* _What you are asked to do_:
Give back the whole listing verbatim, printing none of its pictures.

* _Source material_:
*** Block opens ***
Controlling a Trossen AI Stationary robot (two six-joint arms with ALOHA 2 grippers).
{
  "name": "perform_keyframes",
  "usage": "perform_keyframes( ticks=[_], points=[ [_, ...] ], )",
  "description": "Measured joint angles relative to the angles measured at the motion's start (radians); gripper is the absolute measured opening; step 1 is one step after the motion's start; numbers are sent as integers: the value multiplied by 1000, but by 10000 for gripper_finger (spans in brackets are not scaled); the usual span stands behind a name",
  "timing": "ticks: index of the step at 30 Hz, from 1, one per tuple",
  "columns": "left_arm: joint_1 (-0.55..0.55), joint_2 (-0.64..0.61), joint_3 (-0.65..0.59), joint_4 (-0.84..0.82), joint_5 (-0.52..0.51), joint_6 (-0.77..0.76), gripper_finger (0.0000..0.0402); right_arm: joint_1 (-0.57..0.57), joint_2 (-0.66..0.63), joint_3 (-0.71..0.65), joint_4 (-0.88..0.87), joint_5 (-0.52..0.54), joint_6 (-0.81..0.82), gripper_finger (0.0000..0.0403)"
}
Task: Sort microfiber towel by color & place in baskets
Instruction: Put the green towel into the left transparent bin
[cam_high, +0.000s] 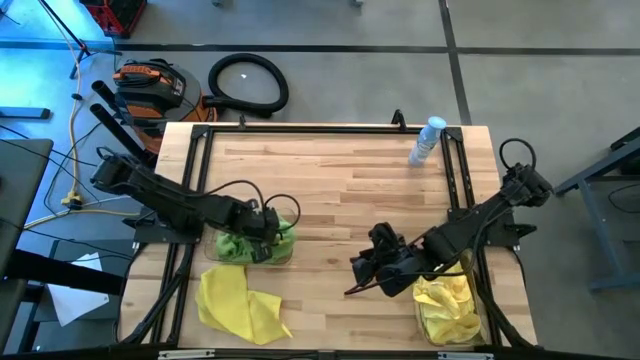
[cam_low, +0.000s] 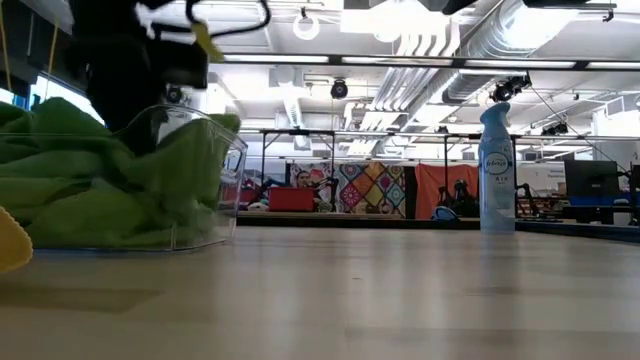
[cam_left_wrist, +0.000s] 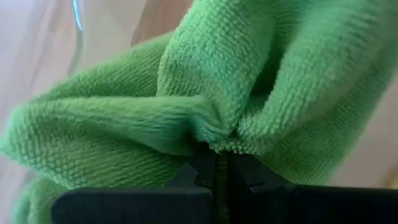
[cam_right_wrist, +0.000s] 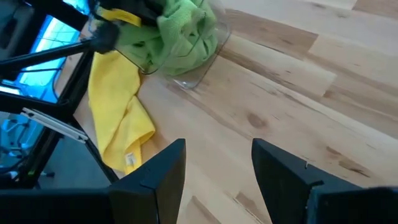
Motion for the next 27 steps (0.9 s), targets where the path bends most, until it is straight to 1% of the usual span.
perform_keyframes(
  ticks=[3, 5, 9, 14, 20, 24, 27],
  points=[
    [14, 0, -73, 68, 2, -10, 0, 0, 0, 0, 17, 3, 0, 181],
    [26, 0, -113, 114, 21, -10, 0, 0, 0, 0, 19, 10, 0, 181],
    [34, 2, -160, 167, 26, -41, 4, -6, 0, 0, 19, 16, 0, 181],
    [34, -1, -156, 170, 15, -58, 28, -22, 0, 0, 19, 17, -1, 181],
    [34, -1, -115, 151, 19, -53, 81, -39, 0, 0, 19, 17, -25, 181],
    [34, 0, -73, 96, 18, -26, 112, -40, 0, 0, -3, 17, -26, 181],
    [34, 0, -26, 28, 19, 2, 122, -40, -1, 0, -24, 17, -30, 181]
  ],
)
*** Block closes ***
* _Response box_:
Controlling a Trossen AI Stationary robot (two six-joint arms with ALOHA 2 grippers).
{
  "name": "perform_keyframes",
  "usage": "perform_keyframes( ticks=[_], points=[ [_, ...] ], )",
  "description": "Measured joint angles relative to the angles measured at the motion's start (radians); gripper is the absolute measured opening; step 1 is one step after the motion's start; numbers are sent as integers: the value multiplied by 1000, but by 10000 for gripper_finger (spans in brackets are not scaled); the usual span stands behind a name",
  "timing": "ticks: index of the step at 30 Hz, from 1, one per tuple",
  "columns": "left_arm: joint_1 (-0.55..0.55), joint_2 (-0.64..0.61), joint_3 (-0.65..0.59), joint_4 (-0.84..0.82), joint_5 (-0.52..0.51), joint_6 (-0.77..0.76), gripper_finger (0.0000..0.0402); right_arm: joint_1 (-0.57..0.57), joint_2 (-0.66..0.63), joint_3 (-0.71..0.65), joint_4 (-0.88..0.87), joint_5 (-0.52..0.54), joint_6 (-0.81..0.82), gripper_finger (0.0000..0.0403)"
}
Task: Sort microfiber towel by color & place in baskets
Instruction: Put the green towel into the left transparent bin
[cam_high, +0.000s] 
[cam_low, +0.000s] 
[cam_left_wrist, +0.000s] 
[cam_right_wrist, +0.000s] 
Motion for the next 27 steps (0.9 s), targets where the path bends most, until it is straight to 1% of the usual span.
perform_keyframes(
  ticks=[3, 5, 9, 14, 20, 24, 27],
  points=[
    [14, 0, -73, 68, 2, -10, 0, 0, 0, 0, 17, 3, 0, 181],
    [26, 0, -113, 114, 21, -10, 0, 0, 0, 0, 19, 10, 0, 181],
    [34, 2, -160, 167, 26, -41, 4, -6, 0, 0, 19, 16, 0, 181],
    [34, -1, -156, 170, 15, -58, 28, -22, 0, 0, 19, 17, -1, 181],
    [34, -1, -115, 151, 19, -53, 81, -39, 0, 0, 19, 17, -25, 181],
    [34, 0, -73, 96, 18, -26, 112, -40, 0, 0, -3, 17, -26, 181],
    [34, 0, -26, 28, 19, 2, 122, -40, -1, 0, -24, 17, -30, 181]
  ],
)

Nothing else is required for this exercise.